The home training in evangelical circles fifty years ago had many serious defects. It was conducted too much with reference to the future world rather than the present one. Had Wentworth been taught the beauty of work—that life was a battlefield in which the victory was to the strong—that man was here to do the best he could for himself, to enjoy the world which the good God had made beautiful—that he was to aim high, to cherish noble expectations, to do manly deeds, to be true and honest and courageous, how different would have been his life! Only the emotional part of him had been developed, and he fell an easy prey when temptation came to him and the voice of passion thundered in his ear and he fell. Why should he not, as he grew tired of sinning and repenting, he asked himself, ignore the past and find peace where peace could never be found? He would eat of the grapes of Sodom and the clusters of Gomorrah. He would sit in the seat of the scorner. There, at any rate, conscience would cease to sting. It was the old story over again. Facilis descensus Averni.
Wentworth was beginning to find this out. He had eaten of the fruit of the Tree of Knowledge of Good and Evil, as all must do—though some more than others—and he had found it fairer to the eye than pleasant to the palate. He was getting sick of worldly men and worldly things. There is a cant of the world as well as of the Church, and he had found it out. The cloud passed away, and then came to him a clearer spiritual insight than he had ever possessed before. He had lost the childish faith of his early home, and there came in its stead the grander and fuller one of a man who had put away childish things, who had fought his fears and gathered strength, who had fought his fears and gathered strength, who had found peace and safety, not in the pleasant places, gay with flowers and musical with the song of birds, where we never dream of danger, but in the storm and tempest of the raging sea. Old ideas, modified by hard experience, asserted themselves; old inspirations were revived; old hopes and purposes were brought to life. He would be a preacher—but from the press, rather than from the more cramped and circumscribed pulpit. Temporal things also went better with him. Some of his writings had been republished, and had brought him fame and fortune. In the accomplished actress of the Theatre Royal, Drury Lane, known as Miss Howard, he had met a sympathetic friend. It was she who had originally raised him from the Slough of Despond, and had recalled him to his better self.
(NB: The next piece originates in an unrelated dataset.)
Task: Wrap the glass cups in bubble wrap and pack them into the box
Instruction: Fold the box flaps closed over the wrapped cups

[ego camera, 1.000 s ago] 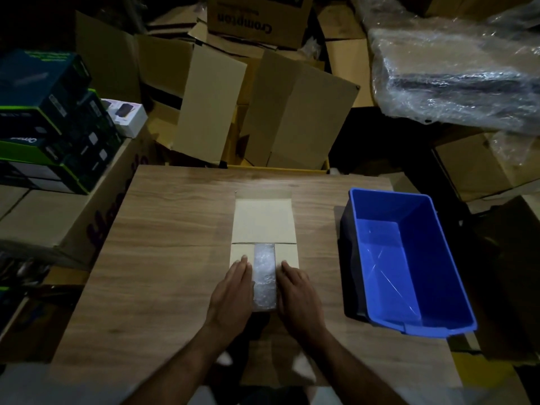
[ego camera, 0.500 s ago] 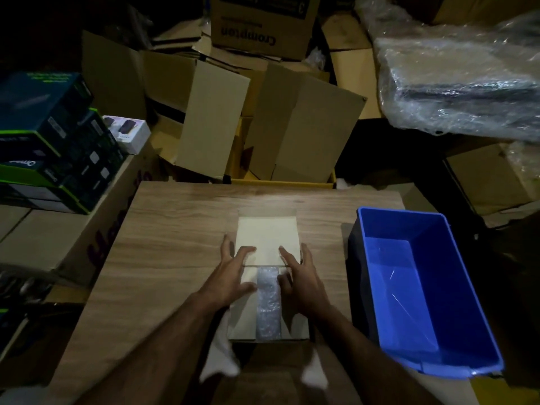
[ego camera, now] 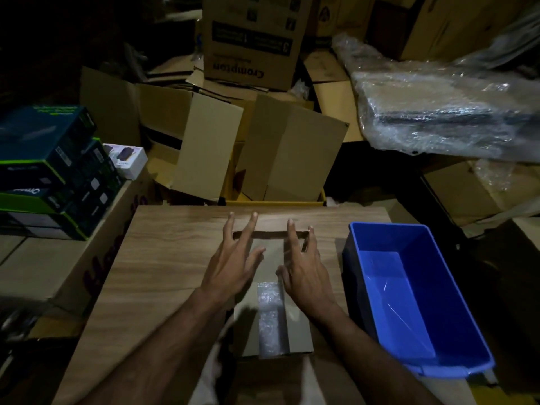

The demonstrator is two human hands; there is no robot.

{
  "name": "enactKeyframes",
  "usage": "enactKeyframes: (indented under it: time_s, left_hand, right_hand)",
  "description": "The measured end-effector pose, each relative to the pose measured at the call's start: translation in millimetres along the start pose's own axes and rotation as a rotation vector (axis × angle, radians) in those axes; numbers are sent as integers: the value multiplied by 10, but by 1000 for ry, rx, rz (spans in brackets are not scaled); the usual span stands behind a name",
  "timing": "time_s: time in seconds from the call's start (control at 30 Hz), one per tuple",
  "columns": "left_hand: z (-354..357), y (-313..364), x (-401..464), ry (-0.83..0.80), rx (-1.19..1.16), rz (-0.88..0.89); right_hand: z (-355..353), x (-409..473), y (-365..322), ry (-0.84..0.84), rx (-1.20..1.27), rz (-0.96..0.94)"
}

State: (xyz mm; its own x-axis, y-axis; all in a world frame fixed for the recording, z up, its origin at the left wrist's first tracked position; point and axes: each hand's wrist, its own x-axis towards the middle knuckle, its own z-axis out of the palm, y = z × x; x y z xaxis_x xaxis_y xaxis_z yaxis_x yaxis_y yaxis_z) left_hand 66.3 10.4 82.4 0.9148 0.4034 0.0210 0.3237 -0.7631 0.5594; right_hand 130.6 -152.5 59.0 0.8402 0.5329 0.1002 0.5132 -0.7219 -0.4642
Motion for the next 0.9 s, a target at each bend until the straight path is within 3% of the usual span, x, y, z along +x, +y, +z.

It is told of an Indian Prince who in prosperity was too much elevated and in adversity too much depressed, that he gave notice that on his forthcoming birthday the most acceptable present that any of his courtiers could make him would be a sentence short enough to be engraved on a ring, and suggesting a remedy for the grievance of which he complained. Many phrases were accordingly proposed, but not one was deemed satisfactory, till his daughter came forward and offered an emerald on which were engraved two Arabic words, the literal translation of which was, ‘This, too, will pass.’ Warren Hastings, who told the story, adds how the sentence cheered him when on his trial in Westminster Hall. It was thus Wentworth was upheld, and ‘This, too, will pass’ was the thought that urged him on.